Mary had a child, he was made of caramel. The wise men said “We cannot accept a messiah made of caramel!”. Mary said “Yes you bloody well can you bigoted nitwits.” So they did. After that, nobody ever mentioned that he was made of caramel, because, frankly, everyone thought it was a bit weird. And besides, unless you tasted him with a lick you couldn’t really tell the difference. Mary should have been more concerned about those “wise men”.

Wednesday, 26 August 2015

Tall Mary

Mary was four hundred feet tall. “What’s it like being four hundred feet tall?” people would ask her. But she couldn’t hear, because she was four hundred feet away up into the air, and besides, her eardrums were trampolines and her inquisitors mere ants. They would shout louder, but she still wouldn’t hear. If she had heard, she would have boomed, “It’s really lonely. Everyone else is really tiny. I want to hug something that isn’t a mountain.”

Tuesday, 25 August 2015

Shoe Horns

It is a terrible thing, the hunting of wild shoes for their horns, for the teasing and torture of their captive cousins. A mule in the wilderness, or a beastly boot, going about their business, displaying their battle spears as trophies of good breeding. Ensnared and enslaved, their keratinous appendages lopped off, taken home. Brogues cower in the shadows. Violated by their captor’s crammed limbs, then ridiculed by the polished ends of their enemies.

Monday, 24 August 2015

The Cellist

I met the cellist on a Tuesday. Hidden in plain sight, no one suspects a cellist. Once the applause had passed, the flowers given, the bows taken, the self-congratulatory walkbacks of the conductor done with, I slipped round the back of the concert hall to the stage door. There were no guards so I went straight in. I came across a clarinettist, polishing her instrument with a red cloth. “I’m looking for a cellist.” I said.
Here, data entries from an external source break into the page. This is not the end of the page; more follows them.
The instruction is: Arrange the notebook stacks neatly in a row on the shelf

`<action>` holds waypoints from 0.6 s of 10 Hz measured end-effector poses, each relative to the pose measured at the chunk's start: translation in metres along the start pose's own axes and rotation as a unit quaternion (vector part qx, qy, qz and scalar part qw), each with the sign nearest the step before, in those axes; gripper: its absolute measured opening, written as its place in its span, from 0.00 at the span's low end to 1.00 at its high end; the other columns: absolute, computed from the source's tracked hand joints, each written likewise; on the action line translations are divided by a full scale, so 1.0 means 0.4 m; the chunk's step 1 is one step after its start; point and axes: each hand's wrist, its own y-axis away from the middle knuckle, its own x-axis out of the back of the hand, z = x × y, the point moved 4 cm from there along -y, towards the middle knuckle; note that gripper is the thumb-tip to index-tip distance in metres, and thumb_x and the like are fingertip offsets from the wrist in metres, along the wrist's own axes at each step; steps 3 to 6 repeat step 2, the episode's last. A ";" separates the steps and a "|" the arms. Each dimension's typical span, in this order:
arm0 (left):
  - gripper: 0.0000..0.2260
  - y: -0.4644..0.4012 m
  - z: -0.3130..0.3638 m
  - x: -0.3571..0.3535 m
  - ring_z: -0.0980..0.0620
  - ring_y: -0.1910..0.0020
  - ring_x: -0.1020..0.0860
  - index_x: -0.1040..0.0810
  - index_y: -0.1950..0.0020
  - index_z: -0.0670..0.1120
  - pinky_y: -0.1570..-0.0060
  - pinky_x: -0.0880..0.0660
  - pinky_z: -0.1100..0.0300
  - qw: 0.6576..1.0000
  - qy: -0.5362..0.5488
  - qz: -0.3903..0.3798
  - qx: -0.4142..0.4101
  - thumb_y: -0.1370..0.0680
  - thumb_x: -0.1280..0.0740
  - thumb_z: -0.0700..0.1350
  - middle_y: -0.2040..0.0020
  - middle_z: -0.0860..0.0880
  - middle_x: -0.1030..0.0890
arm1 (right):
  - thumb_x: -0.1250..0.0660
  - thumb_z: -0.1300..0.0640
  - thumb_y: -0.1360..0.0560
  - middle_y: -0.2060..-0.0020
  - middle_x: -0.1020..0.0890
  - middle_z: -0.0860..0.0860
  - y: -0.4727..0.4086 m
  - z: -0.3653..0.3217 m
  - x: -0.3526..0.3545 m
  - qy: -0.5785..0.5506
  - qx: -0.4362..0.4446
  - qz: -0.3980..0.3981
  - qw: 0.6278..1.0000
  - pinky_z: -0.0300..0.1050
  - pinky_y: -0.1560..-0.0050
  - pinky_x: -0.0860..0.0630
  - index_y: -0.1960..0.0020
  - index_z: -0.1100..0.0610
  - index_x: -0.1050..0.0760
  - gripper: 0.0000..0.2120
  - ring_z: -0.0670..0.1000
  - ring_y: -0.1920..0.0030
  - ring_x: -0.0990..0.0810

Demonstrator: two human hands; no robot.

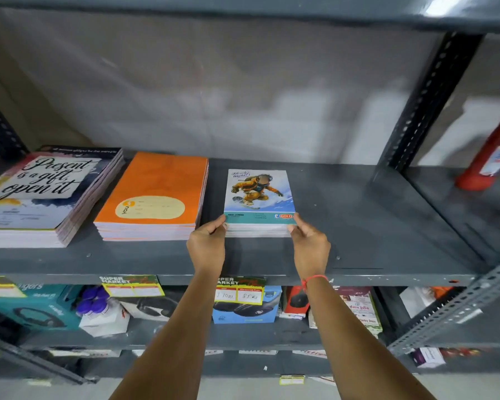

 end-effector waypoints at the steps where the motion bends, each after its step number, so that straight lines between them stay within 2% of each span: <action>1: 0.13 0.003 0.032 0.009 0.54 0.68 0.26 0.23 0.39 0.44 0.75 0.34 0.77 0.999 -0.026 -0.047 -0.003 0.23 0.37 0.40 0.47 0.38 0.17 | 0.37 0.57 0.23 0.41 0.18 0.54 0.009 -0.017 0.008 0.013 -0.012 -0.018 1.000 0.35 0.47 0.28 0.34 0.56 0.27 0.18 0.45 0.52 0.23; 2: 0.17 0.053 0.032 0.029 0.55 0.69 0.29 0.30 0.32 0.47 0.72 0.33 0.67 0.987 -0.115 -0.109 -0.033 0.21 0.41 0.43 0.61 0.46 0.18 | 0.40 0.53 0.22 0.50 0.15 0.57 0.060 -0.008 0.026 0.112 0.017 -0.009 0.993 0.46 0.48 0.23 0.31 0.53 0.30 0.19 0.54 0.52 0.18; 6: 0.17 0.053 0.032 0.029 0.55 0.69 0.29 0.30 0.32 0.47 0.72 0.33 0.67 0.987 -0.115 -0.109 -0.033 0.21 0.41 0.43 0.61 0.46 0.18 | 0.40 0.53 0.22 0.50 0.15 0.57 0.060 -0.008 0.026 0.112 0.017 -0.009 0.993 0.46 0.48 0.23 0.31 0.53 0.30 0.19 0.54 0.52 0.18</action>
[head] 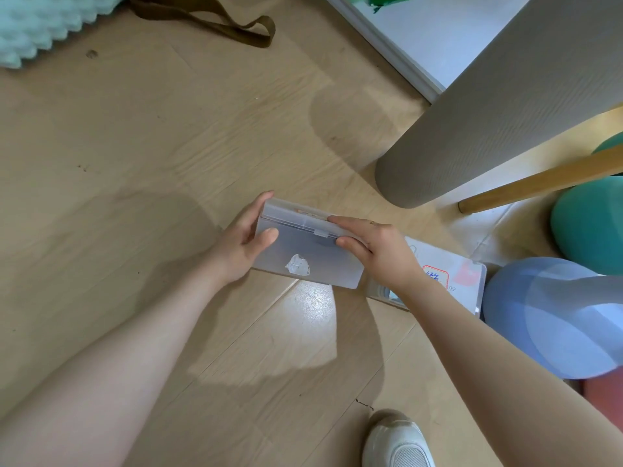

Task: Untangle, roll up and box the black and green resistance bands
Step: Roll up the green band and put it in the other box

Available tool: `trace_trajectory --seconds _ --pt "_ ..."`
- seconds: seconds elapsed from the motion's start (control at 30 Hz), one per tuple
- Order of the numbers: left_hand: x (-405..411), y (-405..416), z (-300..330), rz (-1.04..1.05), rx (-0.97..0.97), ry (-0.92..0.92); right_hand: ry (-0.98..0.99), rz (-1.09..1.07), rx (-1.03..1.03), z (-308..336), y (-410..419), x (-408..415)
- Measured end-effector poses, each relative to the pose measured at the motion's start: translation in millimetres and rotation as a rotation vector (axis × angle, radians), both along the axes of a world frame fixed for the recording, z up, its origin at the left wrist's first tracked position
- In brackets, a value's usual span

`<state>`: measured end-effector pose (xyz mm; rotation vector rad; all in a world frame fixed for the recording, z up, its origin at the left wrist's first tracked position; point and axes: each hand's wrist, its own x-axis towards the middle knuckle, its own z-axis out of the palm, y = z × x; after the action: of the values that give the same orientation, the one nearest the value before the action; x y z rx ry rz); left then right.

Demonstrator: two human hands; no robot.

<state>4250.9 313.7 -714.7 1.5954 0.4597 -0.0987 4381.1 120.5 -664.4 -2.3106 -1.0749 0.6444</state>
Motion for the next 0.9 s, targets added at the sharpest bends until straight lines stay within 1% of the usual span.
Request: trace_trajectory --seconds 0.1,0.17,0.23,0.43,0.57,0.6,0.63,0.73,0.77,0.8,0.83,0.9 --pt "-4.9 -2.6 -4.0 0.02 -0.011 0.009 -0.005 -0.05 -0.03 -0.5 5.3 -10.9" --pt "-5.8 -3.6 -5.6 0.024 -0.029 0.017 -0.048 -0.071 -0.05 -2.3 9.2 -20.7" --pt "-4.4 -3.7 -5.6 0.031 -0.036 0.026 -0.09 -0.121 -0.039 -5.3 12.7 -26.2" --pt "-5.5 -5.3 -6.6 0.073 -0.007 0.039 -0.05 -0.186 0.042 -11.7 14.7 -30.6" --pt "-3.1 -4.9 -4.5 0.063 -0.016 0.062 -0.171 -0.189 0.078 -22.1 8.9 -36.2" --pt "-3.1 -3.6 -4.3 0.047 -0.012 0.076 -0.128 -0.253 0.097 -21.7 6.7 -40.1" --pt "-3.1 -1.8 -3.9 0.038 -0.007 0.089 -0.019 -0.358 0.122 -18.3 4.8 -45.0" --pt "-5.2 8.2 2.7 0.046 0.022 0.165 0.471 -0.801 0.176 -7.4 0.2 -53.5" --pt "-5.1 10.6 7.1 0.051 0.037 0.208 0.631 -0.923 0.153 -6.9 -1.0 -51.8" --pt "-4.1 11.7 10.6 0.066 0.037 0.244 0.742 -0.999 0.129 -8.2 -1.8 -48.8" --pt "-3.1 10.7 13.7 0.096 0.026 0.269 0.806 -1.045 0.127 -8.8 -1.6 -45.6" --pt "-1.8 3.3 19.9 0.168 0.014 0.31 0.855 -1.107 0.138 -9.7 -0.6 -41.1"
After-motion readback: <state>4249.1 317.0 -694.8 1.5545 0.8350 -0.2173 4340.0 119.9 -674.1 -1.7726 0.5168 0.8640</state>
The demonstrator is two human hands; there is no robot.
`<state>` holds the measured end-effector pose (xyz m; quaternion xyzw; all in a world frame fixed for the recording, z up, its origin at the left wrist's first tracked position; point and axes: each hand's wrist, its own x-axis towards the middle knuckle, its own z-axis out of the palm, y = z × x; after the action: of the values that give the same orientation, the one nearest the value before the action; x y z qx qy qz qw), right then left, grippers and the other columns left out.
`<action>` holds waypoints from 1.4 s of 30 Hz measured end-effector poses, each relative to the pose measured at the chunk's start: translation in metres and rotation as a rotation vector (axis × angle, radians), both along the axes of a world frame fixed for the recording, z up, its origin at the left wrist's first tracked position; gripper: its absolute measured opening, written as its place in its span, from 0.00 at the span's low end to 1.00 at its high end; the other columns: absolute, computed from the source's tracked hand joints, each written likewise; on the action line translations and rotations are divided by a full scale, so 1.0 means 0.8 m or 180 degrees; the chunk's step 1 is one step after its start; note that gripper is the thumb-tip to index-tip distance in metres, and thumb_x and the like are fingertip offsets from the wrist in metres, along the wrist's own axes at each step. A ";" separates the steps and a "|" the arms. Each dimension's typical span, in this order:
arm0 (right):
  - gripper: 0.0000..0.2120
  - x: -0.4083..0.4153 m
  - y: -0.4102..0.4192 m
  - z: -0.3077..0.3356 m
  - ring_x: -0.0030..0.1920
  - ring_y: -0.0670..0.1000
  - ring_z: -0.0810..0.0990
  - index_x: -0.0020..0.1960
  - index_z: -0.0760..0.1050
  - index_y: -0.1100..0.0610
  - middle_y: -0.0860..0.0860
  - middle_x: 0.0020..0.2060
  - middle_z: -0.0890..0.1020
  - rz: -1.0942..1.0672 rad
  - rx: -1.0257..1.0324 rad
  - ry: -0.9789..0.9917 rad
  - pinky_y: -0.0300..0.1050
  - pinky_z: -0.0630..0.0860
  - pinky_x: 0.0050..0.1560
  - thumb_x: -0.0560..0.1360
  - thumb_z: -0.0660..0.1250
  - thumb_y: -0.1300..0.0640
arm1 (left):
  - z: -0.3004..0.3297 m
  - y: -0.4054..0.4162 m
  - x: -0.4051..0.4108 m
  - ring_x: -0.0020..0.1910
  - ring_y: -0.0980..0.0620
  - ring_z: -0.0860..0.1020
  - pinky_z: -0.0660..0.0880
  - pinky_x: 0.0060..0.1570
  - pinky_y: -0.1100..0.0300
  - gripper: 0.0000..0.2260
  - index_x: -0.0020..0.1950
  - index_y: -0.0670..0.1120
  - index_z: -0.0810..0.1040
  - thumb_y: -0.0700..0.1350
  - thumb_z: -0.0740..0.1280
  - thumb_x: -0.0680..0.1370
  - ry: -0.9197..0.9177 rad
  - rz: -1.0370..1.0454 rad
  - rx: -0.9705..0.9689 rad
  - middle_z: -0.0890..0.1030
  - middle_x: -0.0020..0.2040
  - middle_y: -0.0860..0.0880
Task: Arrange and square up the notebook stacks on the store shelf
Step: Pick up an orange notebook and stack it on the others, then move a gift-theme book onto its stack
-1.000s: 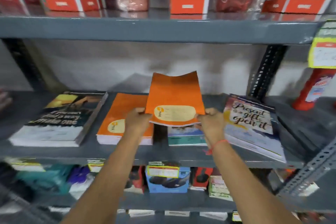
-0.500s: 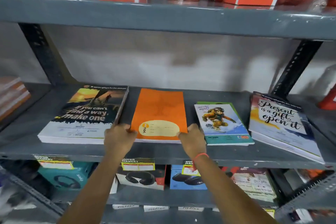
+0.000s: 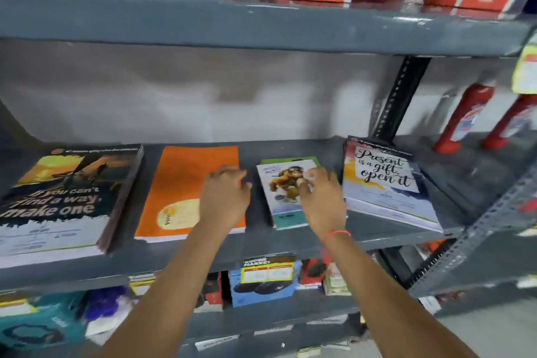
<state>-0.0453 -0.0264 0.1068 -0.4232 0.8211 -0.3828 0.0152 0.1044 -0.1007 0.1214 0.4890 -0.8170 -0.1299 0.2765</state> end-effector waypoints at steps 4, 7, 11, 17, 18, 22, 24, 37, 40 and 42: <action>0.13 -0.113 0.029 -0.012 0.58 0.63 0.73 0.57 0.74 0.61 0.62 0.56 0.76 -0.0387 0.0484 0.0137 0.53 0.70 0.55 0.76 0.60 0.56 | -0.001 0.029 -0.128 0.53 0.39 0.77 0.74 0.47 0.52 0.11 0.47 0.41 0.80 0.40 0.59 0.74 -0.0149 -0.0568 0.0378 0.81 0.52 0.40; 0.17 -0.194 0.061 -0.031 0.61 0.62 0.73 0.62 0.71 0.62 0.62 0.61 0.76 -0.0566 0.1158 -0.0127 0.51 0.69 0.60 0.76 0.58 0.57 | -0.011 0.047 -0.217 0.53 0.37 0.76 0.72 0.48 0.52 0.11 0.46 0.36 0.79 0.40 0.59 0.74 -0.0259 -0.0803 0.0735 0.80 0.50 0.35; 0.20 -0.266 0.092 -0.048 0.63 0.63 0.72 0.65 0.68 0.65 0.64 0.63 0.74 -0.0652 0.1457 -0.0698 0.51 0.67 0.64 0.75 0.57 0.60 | -0.032 0.058 -0.307 0.57 0.36 0.76 0.73 0.52 0.50 0.13 0.57 0.35 0.75 0.38 0.57 0.76 -0.0649 -0.0645 0.1129 0.78 0.58 0.34; 0.20 -0.302 0.100 -0.048 0.65 0.65 0.66 0.65 0.66 0.64 0.64 0.64 0.70 -0.0672 0.1520 -0.0710 0.54 0.66 0.64 0.74 0.59 0.59 | -0.054 0.056 -0.351 0.58 0.38 0.76 0.74 0.53 0.51 0.13 0.58 0.35 0.73 0.37 0.58 0.76 -0.1187 -0.0263 0.1312 0.76 0.61 0.36; 0.20 -0.306 0.100 -0.049 0.65 0.65 0.66 0.65 0.66 0.64 0.64 0.64 0.69 -0.0670 0.1535 -0.0737 0.55 0.65 0.65 0.74 0.58 0.59 | -0.056 0.056 -0.353 0.58 0.38 0.76 0.74 0.53 0.51 0.13 0.58 0.35 0.73 0.37 0.58 0.76 -0.1236 -0.0208 0.1302 0.77 0.60 0.36; 0.21 -0.323 0.094 -0.052 0.65 0.64 0.66 0.65 0.66 0.63 0.63 0.65 0.68 -0.0753 0.1355 -0.1125 0.53 0.65 0.65 0.73 0.58 0.62 | -0.056 0.048 -0.360 0.58 0.38 0.76 0.74 0.53 0.51 0.14 0.58 0.36 0.73 0.38 0.61 0.74 -0.1318 -0.0027 0.1293 0.77 0.60 0.36; 0.21 -0.335 0.088 -0.054 0.65 0.64 0.66 0.65 0.67 0.63 0.63 0.66 0.69 -0.0876 0.1314 -0.1410 0.53 0.66 0.65 0.72 0.59 0.61 | -0.053 0.042 -0.362 0.59 0.38 0.75 0.74 0.55 0.51 0.16 0.59 0.37 0.73 0.40 0.64 0.73 -0.1237 0.0083 0.1336 0.76 0.61 0.37; 0.20 -0.369 0.081 -0.060 0.58 0.64 0.75 0.57 0.75 0.66 0.63 0.57 0.78 -0.1218 0.0884 -0.2408 0.54 0.73 0.55 0.66 0.64 0.62 | -0.025 0.033 -0.358 0.45 0.46 0.76 0.78 0.39 0.54 0.03 0.46 0.41 0.70 0.35 0.58 0.78 0.2152 -0.0205 0.3445 0.75 0.42 0.46; 0.16 -0.376 0.084 -0.048 0.47 0.60 0.77 0.53 0.75 0.68 0.60 0.46 0.79 -0.1186 0.0443 -0.2797 0.55 0.76 0.51 0.66 0.69 0.64 | -0.027 0.035 -0.355 0.39 0.50 0.77 0.79 0.27 0.62 0.07 0.40 0.44 0.70 0.36 0.59 0.77 0.2547 -0.0413 0.3335 0.76 0.41 0.47; 0.12 -0.378 0.088 -0.036 0.36 0.56 0.75 0.49 0.76 0.65 0.57 0.38 0.77 -0.1096 0.0009 -0.3184 0.48 0.76 0.38 0.67 0.70 0.64 | -0.024 0.035 -0.352 0.39 0.49 0.77 0.78 0.24 0.64 0.08 0.39 0.45 0.70 0.36 0.60 0.77 0.2723 -0.0420 0.3235 0.76 0.41 0.47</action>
<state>-0.3475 0.0440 0.0783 -0.0479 0.7716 -0.5338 0.3426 -0.1775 -0.0725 0.1024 0.4128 -0.5007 -0.6980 0.3029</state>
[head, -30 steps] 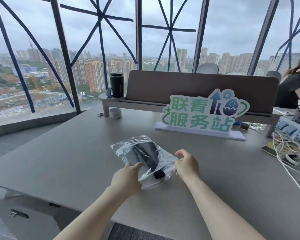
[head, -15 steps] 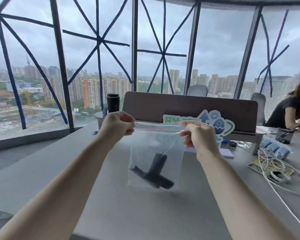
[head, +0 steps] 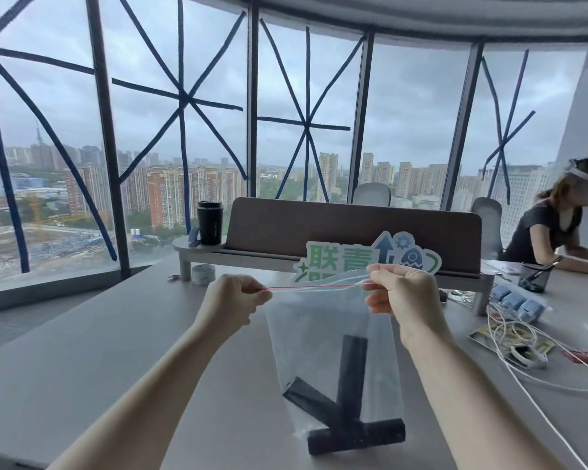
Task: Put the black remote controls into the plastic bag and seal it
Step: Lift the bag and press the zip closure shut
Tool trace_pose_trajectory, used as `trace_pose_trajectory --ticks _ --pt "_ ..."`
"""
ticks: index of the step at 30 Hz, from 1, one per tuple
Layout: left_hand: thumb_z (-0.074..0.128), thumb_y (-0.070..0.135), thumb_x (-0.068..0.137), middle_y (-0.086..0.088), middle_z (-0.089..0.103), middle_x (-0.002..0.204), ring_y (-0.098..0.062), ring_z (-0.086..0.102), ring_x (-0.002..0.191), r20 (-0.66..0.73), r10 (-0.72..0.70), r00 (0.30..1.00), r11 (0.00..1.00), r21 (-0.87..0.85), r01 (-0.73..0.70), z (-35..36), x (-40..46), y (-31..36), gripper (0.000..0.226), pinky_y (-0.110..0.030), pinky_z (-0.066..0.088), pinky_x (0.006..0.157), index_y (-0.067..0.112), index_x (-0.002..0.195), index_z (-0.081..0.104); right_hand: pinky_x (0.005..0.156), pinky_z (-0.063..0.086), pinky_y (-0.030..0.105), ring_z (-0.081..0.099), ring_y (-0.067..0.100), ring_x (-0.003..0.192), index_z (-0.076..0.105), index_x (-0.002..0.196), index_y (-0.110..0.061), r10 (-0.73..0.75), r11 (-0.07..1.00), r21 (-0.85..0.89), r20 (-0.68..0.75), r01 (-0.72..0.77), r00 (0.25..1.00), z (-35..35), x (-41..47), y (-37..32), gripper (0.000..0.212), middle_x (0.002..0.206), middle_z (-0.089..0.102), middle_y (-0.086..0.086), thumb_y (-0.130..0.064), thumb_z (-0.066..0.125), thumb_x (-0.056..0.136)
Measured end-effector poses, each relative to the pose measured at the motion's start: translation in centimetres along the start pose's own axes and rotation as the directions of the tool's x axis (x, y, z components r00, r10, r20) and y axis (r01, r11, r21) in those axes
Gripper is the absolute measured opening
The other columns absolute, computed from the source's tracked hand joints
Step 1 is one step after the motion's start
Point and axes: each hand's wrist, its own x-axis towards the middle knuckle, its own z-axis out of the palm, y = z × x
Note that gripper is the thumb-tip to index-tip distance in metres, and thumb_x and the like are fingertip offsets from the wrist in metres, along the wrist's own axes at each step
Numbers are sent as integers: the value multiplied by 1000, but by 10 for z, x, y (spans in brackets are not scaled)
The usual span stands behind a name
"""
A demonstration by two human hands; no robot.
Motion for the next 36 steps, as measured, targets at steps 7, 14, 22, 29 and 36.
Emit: trace_pose_trajectory --ticks 7,14,22,29,36 --pt "67 13 84 -1 62 69 -9 57 54 20 54 998 993 -106 -52 17 -5 28 7 -20 47 40 9 80 71 60 44 30 56 12 69 74 95 -29 -503 615 -664 85 426 860 -8 -12 -13 15 72 58 -8 -36 65 86" --pt "68 18 81 10 62 60 -1 55 48 73 153 986 987 -65 -148 28 -6 54 8 -19 44 44 16 74 72 89 48 36 63 20 97 77 91 -26 -380 442 -673 459 594 803 29 -14 -24 16 98 74 -5 -38 70 84" --pt "70 18 79 11 60 60 -5 56 51 89 224 971 974 8 -225 24 -8 65 23 -15 41 44 31 61 64 78 57 40 69 15 78 79 74 -21 -200 578 -615 531 536 824 33 9 -42 7 74 75 -3 -27 78 75" --pt "68 18 80 11 60 62 -16 65 66 94 241 966 965 85 -249 24 -13 72 25 -23 45 53 31 60 62 76 55 38 66 16 76 77 75 -16 -184 539 -611 586 579 789 33 6 -39 12 74 72 -1 -24 71 82" --pt "66 13 79 8 62 70 -16 59 65 5 222 975 970 101 -221 23 -11 64 25 -30 49 67 27 59 61 77 55 42 64 22 82 67 80 -22 -221 456 -680 539 575 813 36 -5 -26 18 83 69 -3 -33 56 89"
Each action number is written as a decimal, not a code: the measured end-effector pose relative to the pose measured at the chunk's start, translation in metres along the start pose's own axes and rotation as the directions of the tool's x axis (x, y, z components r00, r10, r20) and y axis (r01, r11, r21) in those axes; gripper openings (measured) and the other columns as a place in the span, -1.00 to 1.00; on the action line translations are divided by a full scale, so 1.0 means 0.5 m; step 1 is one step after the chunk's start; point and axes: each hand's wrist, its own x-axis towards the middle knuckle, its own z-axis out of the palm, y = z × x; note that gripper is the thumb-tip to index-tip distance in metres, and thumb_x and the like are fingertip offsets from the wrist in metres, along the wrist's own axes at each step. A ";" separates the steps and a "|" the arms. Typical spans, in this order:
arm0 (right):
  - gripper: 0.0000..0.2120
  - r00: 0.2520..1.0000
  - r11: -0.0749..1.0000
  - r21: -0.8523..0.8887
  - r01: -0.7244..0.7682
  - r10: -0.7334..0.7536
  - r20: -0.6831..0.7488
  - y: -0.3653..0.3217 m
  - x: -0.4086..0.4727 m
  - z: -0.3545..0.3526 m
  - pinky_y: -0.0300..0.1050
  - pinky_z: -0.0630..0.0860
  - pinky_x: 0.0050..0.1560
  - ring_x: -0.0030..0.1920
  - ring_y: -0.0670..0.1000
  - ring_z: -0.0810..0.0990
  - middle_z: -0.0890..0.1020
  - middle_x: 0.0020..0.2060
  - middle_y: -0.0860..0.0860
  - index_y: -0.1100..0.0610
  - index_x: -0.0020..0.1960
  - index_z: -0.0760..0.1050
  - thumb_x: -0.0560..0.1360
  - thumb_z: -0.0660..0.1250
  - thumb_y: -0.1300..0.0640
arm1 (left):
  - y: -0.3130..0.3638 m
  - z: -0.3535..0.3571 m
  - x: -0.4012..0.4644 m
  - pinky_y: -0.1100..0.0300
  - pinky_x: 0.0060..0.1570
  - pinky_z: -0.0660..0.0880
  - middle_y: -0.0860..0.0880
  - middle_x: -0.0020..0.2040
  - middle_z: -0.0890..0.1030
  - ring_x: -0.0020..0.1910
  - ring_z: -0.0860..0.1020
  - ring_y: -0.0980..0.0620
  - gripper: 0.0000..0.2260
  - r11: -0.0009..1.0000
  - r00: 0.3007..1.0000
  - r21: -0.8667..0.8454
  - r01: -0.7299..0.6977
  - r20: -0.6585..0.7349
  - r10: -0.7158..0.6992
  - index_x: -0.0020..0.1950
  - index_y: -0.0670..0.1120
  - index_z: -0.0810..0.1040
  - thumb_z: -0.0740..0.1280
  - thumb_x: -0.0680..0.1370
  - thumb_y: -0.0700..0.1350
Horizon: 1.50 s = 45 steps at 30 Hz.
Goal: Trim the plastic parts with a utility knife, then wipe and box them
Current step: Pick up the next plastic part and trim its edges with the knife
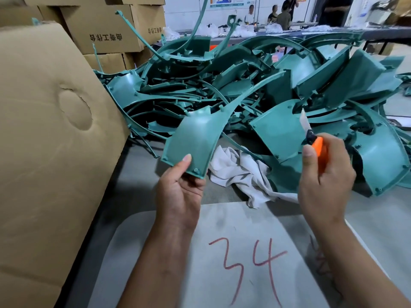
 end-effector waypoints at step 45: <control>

She pointed down the corridor. I thanked her and proceeded cautiously. I was unsure whether I would be able to pick the right cellist; luckily she saw me first, at once knew what I was up to, and headed straight over, cello on her back. She had been awaiting the moment with dread for months. With wet eyes, she agreed to come.

Sunday, 23 August 2015

The End of the Street

He loved how big the sky looked from the end of the street. Once you’d passed the tall houses and shed the creaky petrol station, and turned your back on the anachronistic lamp posts, and the trees they planted to make it feel like home, and got to the end, and looked up, the heavens consumed you like a burst of cool air after a long car journey, or the sudden splash at the end of a water slide. This is where the playing fields lived, but they were fenced to give the impression that this was the edge of the world. In a city of such loud claustrophia, the tranquility of the blankness was opium.

Saturday, 22 August 2015

Grace

Why in age is cuntery forgiven? The racial slurs of a wizened fool are laughed away and taken light, presumed uncomfortable shards of a bygone age, one whose sentiments are since absolved by learned sensibility. Mistakes of the young are washed, with luck, away: by school or a clip round the ears. Perhaps we assume betterment to be part of growing up, that all will learn eventually. The elders have deep roots, their bark thickened, covering whichever whorls of disgrace should have been smoothed in their sapling years. For the most part, if you are a cunt, you’ll fossilise that way. We end life as curiosities, all alike, as bambis in the petting zoo: discarded into the same pile and made the same, cute and helpless, blue rinsed and senseless, a devious disguise, we hide behind time.

Friday, 21 August 2015

A Little Mouse

In the middle of a large desert (we say the middle: there is nothing on the horizon, it is purely flat, so who is to know?), at the top of a poplar tree (yes, there are poplar trees in the desert, populus euphratica), stands a little mouse, surveying his environment (the little mouse holds a pair of binoculars in his little paws — who makes binoculars for mice? I don’t know). He can’t remember for the life of him which direction he has come from (he hasn’t the wits to use the sun as a compass). He nudges his friend, the vole, to stop annotating his story with pedantic interjections (sorry, says the vole). He rubs his aching head. He needs to stop drinking.

Thursday, 20 August 2015

The Sun

I glanced out of the plane window and into the rising sun, it dazzled me. I remembered my mother telling me that I must never look at the sun directly, for what I considered at the time to be another empty reason, designed to cement her dominance over me and satisfy her need to control and punish. She may have been right. Kaleidoscopic shards bounced around my retinas as I brought my face back into the cabin. No, I didn’t have to follow her rules any more, she was dead, and I no longer had anyone to answer to. As I accepted a glass of orange juice and a soggy croissant from the flight attendant, the purple-green splashes gradually faded from my vision . I realised I had been right all along, that this was just another of her deceptions. My sight was fine and clear.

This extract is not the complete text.